Take all my comfort of thy worth and truth.

And again in Sonnet 89:

Say that thou didst forsake me for some fault,

And I will comment upon that offense.

Speak of my lameness, and I straight will halt

and concluded that he was crippled.

In fact it cannot be emphasized too strenuously that there is nothing – not a scrap, not a mote – that gives any certain insight into Shakespeare’s feelings or beliefs as a private person. We can know only what came out of his work, never what went into it.

David Thomas is not in the least surprised that he is such a murky figure. ‘The documentation for William Shakespeare is exactly what you would expect of a person of his position from that time,’ he says. ‘It seems like a dearth only because we are so intensely interested in him. In fact we know more about Shakespeare than about almost any other dramatist of his age.’

Huge gaps exist for nearly all figures from the period. Thomas Dekker was one of the leading playwrights of the day, but we know little of his life other than that he was born in London, wrote prolifically, and was often in debt. Ben Jonson was more famous still, but many of the most salient details of his life – the year and place of his birth, the identities of his parents, the number of his children – remain unknown or uncertain. Of Inigo Jones, the great architect and theatrical designer, we have not one certain fact of any type for the first thirty years of his life other than that he most assuredly existed somewhere.
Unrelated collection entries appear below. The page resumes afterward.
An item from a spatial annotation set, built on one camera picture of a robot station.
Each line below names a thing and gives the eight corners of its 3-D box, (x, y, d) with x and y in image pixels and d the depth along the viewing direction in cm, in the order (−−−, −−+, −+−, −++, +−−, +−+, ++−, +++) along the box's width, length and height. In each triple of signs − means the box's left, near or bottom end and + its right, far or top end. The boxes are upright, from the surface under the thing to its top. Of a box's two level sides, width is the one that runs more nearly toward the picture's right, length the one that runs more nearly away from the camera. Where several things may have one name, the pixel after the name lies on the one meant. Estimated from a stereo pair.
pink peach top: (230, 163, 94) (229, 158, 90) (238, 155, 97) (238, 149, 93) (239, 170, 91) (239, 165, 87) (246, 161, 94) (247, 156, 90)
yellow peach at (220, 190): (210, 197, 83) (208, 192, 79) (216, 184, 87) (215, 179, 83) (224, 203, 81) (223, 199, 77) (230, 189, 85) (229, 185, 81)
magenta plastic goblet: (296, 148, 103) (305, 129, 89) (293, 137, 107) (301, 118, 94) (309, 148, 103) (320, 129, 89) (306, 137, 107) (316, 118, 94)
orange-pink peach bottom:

Facts are surprisingly delible things, and in four hundred years a lot of them simply fade away. One of the most popular plays of the age was Arden of Faversham, but no one now knows who wrote it. When an author’s identity is known, that knowledge is often marvellously fortuitous. Thomas Kyd wrote the most successful play of its day, The Spanish Tragedy, but we know this only because of a passing reference to his authorship in a document written some twenty years after his death (and then lost for nearly two hundred years).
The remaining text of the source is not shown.